» ACTION ITEM:
From the data below, tally each line that has "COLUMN" in it, then give that tally without comment.

» SOURCE DATA:
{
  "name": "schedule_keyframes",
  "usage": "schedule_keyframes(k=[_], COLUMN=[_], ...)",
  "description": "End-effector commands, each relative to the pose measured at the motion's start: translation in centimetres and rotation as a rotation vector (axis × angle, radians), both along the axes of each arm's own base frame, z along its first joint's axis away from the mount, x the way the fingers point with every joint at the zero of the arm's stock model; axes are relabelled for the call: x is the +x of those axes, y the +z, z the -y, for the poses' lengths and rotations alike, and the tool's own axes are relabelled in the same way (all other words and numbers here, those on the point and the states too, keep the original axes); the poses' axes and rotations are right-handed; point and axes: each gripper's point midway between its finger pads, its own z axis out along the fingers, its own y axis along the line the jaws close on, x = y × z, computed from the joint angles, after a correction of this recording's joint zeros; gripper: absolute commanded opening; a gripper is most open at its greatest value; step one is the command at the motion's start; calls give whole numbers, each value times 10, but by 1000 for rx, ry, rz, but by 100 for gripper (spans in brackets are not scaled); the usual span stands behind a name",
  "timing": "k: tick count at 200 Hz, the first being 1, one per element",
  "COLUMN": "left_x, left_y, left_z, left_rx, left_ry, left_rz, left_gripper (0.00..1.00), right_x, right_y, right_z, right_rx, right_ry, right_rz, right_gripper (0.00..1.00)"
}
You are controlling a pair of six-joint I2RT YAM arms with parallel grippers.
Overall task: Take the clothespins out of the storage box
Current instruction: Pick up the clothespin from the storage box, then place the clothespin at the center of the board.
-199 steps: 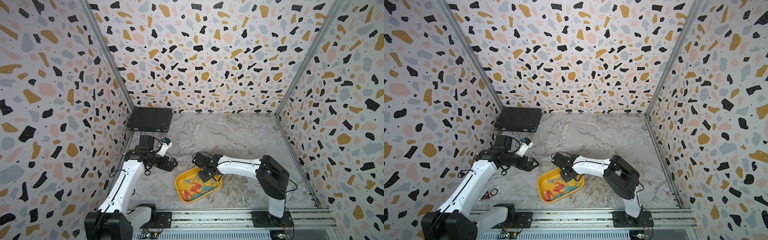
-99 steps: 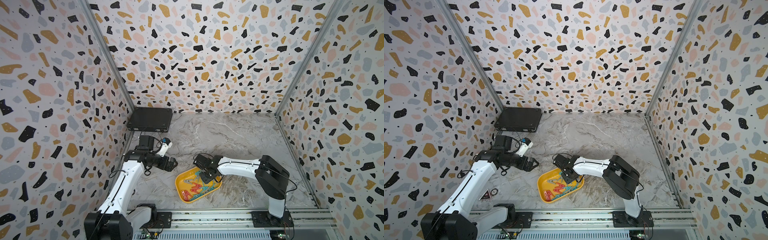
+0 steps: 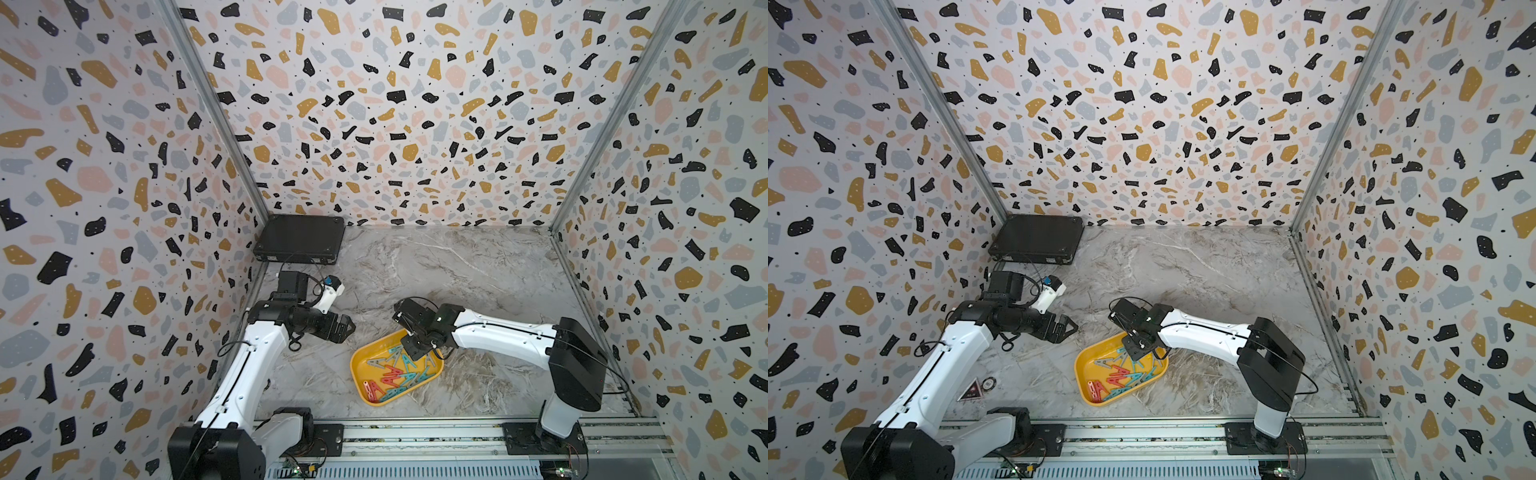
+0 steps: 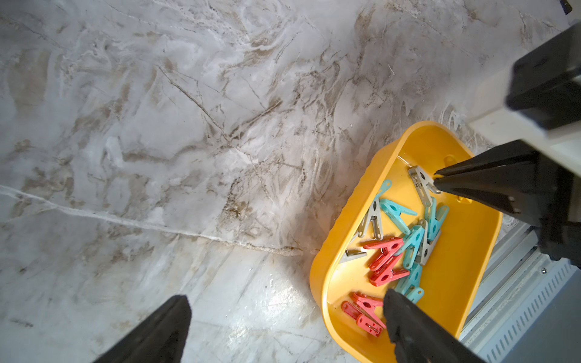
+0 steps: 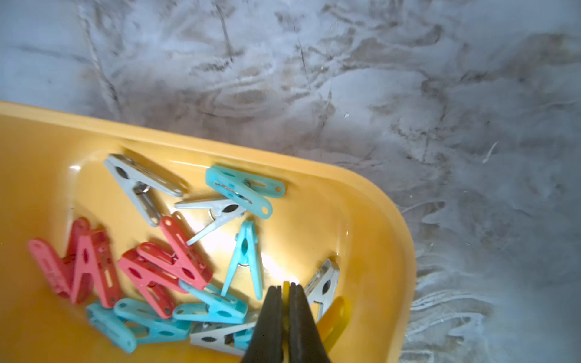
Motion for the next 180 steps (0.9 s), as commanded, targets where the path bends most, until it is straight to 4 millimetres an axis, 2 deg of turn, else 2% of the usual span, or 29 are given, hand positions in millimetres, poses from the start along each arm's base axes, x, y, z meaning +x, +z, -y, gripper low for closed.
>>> schedule_keyframes(k=[1, 23, 46, 81, 124, 147, 180], left_x=[0, -1, -1, -1, 0, 0, 0], left_y=[0, 0, 0, -1, -1, -2, -2], left_z=[1, 1, 2, 1, 1, 1, 1], left_rx=[-9, -9, -13, -11, -8, -9, -7], left_ry=[-12, -12, -14, -13, -12, -12, -13], left_rz=[12, 10, 9, 7, 10, 6, 4], left_gripper=[100, 100, 100, 100, 100, 100, 100], right_x=[1, 6, 20, 62, 129, 169, 227], right_y=[31, 46, 60, 67, 47, 27, -1], right_z=[-1, 0, 10, 51, 115, 146, 173], right_rx=[41, 60, 80, 60, 42, 43, 77], right_ry=[2, -1, -36, -139, -288, -372, -447], right_rz=[33, 52, 49, 59, -4, -55, -111], right_gripper=[0, 0, 0, 0, 0, 0, 0])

» SOLUTION TO THIS PROBLEM:
2